De Soto is a city in Sumter County, Georgia, United States. As of the 2020 census, De Soto had a population of 124. It is part of the Americus micropolitan statistical area.
==History==
The Georgia General Assembly incorporated the place in 1889 as the "Town of De Soto". The community is named for Hernando de Soto, the explorer who discovered the Mississippi River.

==Geography==
De Soto is located at (31.954674, -84.067633).

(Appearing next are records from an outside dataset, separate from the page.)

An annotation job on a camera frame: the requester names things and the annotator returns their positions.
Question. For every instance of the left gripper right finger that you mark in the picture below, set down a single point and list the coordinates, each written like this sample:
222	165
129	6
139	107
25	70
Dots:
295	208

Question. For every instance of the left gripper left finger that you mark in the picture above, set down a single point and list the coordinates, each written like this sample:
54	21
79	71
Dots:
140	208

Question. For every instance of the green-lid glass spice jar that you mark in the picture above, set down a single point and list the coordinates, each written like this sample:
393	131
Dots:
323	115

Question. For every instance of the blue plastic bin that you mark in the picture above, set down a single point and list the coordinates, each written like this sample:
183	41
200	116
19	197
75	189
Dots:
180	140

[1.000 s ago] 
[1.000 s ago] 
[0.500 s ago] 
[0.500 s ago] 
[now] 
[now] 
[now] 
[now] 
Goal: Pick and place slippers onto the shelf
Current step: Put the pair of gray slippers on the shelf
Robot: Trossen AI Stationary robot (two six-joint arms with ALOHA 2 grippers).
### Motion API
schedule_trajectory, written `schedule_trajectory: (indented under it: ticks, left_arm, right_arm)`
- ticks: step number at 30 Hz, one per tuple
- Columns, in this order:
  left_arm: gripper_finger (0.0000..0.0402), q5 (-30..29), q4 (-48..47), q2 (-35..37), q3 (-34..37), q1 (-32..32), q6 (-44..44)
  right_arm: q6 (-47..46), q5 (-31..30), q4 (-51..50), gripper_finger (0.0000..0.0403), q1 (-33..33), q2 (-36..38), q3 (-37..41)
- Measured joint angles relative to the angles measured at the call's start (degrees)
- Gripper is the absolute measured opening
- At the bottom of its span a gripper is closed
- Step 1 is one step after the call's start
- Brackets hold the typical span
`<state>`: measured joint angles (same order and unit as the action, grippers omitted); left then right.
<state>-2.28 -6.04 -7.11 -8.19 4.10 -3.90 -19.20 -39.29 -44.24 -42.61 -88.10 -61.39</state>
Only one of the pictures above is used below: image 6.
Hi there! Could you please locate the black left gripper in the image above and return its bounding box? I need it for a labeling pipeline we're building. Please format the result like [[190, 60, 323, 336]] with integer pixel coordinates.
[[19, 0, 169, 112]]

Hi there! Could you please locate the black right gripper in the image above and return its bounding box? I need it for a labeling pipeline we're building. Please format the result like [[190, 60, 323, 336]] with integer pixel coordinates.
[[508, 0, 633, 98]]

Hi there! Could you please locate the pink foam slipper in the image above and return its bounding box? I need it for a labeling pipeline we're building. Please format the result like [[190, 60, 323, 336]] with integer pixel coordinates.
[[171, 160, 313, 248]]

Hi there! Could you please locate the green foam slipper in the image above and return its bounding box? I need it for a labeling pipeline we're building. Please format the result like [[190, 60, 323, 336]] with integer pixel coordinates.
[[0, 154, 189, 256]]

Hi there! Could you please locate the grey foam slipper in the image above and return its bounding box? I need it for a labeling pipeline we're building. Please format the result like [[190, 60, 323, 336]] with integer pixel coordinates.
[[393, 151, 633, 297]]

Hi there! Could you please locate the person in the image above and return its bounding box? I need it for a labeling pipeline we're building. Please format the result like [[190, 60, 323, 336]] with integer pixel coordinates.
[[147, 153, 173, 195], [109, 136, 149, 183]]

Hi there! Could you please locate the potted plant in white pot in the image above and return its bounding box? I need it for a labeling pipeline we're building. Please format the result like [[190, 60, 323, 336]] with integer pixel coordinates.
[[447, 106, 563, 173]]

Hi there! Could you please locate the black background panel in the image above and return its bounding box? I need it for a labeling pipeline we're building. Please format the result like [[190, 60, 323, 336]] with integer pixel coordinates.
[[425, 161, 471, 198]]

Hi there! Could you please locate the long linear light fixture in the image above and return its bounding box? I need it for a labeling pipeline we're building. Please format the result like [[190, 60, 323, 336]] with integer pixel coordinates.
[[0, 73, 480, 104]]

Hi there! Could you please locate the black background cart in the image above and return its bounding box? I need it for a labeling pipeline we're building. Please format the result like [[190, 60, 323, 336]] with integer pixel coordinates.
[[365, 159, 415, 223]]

According to the United States Census Bureau, the city has a total area of 0.8 sqmi, all land.

==Demographics==

Historical population
| Census | Pop. | Note | %± |
| 1900 | 250 |  | — |
| 1910 | 228 |  | −8.8% |
| 1920 | 216 |  | −5.3% |
| 1930 | 373 |  | 72.7% |
| 1940 | 295 |  | −20.9% |
| 1950 | 309 |  | 4.7% |
| 1960 | 282 |  | −8.7% |
| 1970 | 321 |  | 13.8% |
| 1980 | 248 |  | −22.7% |
| 1990 | 258 |  | 4.0% |
| 2000 | 214 |  | −17.1% |
| 2010 | 195 |  | −8.9% |
| 2020 | 124 |  | −36.4% |
U.S. Decennial Census 1850-1870 1870-1880 1890-1910 1920-1930 1940 1950 1960 1970 1980 1990 2000 2010 2020

===Racial and ethnic composition===

De Soto city, Georgia – Racial and ethnic composition Note: the US Census treats Hispanic/Latino as an ethnic category. This table excludes Latinos from the racial categories and assigns them to a separate category. Hispanics/Latinos may be of any race.
| Race / Ethnicity (NH = Non-Hispanic) | Pop 2000 | Pop 2010 | Pop 2020 | % 2000 | % 2010 | % 2020 |
|---|---|---|---|---|---|---|
| White alone (NH) | 68 | 54 | 30 | 31.78% | 27.69% | 24.19% |
| Black or African American alone (NH) | 140 | 130 | 85 | 65.42% | 66.67% | 68.55% |
| Native American or Alaska Native alone (NH) | 2 | 0 | 0 | 0.93% | 0.00% | 0.00% |
| Asian alone (NH) | 0 | 4 | 0 | 0.00% | 2.05% | 0.00% |
| Native Hawaiian or Pacific Islander alone (NH) | 0 | 0 | 0 | 0.00% | 0.00% | 0.00% |
| Other race alone (NH) | 0 | 0 | 0 | 0.00% | 0.00% | 0.00% |
| Mixed race or Multiracial (NH) | 0 | 0 | 0 | 0.00% | 0.00% | 0.00% |
| Hispanic or Latino (any race) | 4 | 7 | 9 | 1.87% | 3.59% | 7.26% |
| Total | 214 | 195 | 124 | 100.00% | 100.00% | 100.00% |

===2000 census===
As of the census of 2000, there were 214 people, 78 households, and 53 families residing in the city. By 2020, its population was 124.

==Politics==
In 2010, the city was cited by the Georgia Secretary of State's office for failing to hold regular elections in 2009, as well as being unable to document any elections from 2005 through 2007. A De Soto councilmember apologized by saying that the city simply "forgot" about the need to hold an election. Facing a number of state violations, the city promised to remedy the situation permanently by outsourcing the elections process to a third party. The state provided that the 2009 election must be held by March 2010.